═════ The data ═════

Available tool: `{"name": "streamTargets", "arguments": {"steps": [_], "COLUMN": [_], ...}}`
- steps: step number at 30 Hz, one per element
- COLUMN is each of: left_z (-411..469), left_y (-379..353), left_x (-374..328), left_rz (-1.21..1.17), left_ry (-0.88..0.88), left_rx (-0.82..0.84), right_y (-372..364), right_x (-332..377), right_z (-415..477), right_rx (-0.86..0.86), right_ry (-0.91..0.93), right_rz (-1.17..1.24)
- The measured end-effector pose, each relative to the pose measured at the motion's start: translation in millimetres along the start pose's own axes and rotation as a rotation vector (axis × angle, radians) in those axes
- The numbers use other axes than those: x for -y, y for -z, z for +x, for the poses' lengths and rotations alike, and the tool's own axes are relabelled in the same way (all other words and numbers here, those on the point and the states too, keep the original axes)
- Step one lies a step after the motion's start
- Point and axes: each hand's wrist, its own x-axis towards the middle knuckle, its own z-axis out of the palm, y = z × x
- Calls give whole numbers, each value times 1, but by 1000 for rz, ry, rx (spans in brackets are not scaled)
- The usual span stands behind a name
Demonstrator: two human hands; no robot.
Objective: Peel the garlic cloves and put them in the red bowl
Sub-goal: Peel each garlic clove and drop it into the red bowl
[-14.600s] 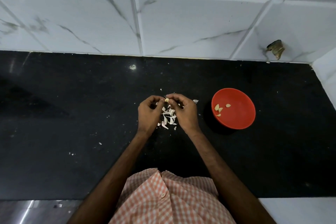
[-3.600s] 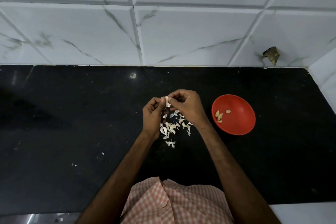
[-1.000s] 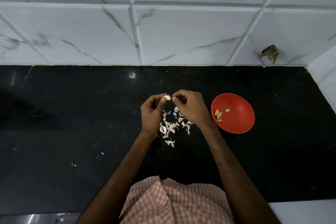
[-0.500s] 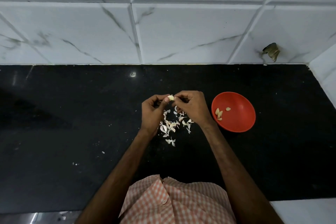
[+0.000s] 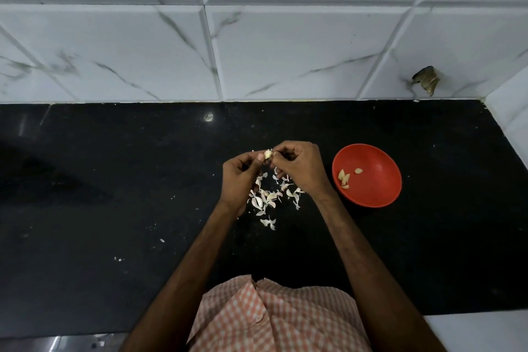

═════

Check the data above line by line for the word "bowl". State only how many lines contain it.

## Solution to this task
2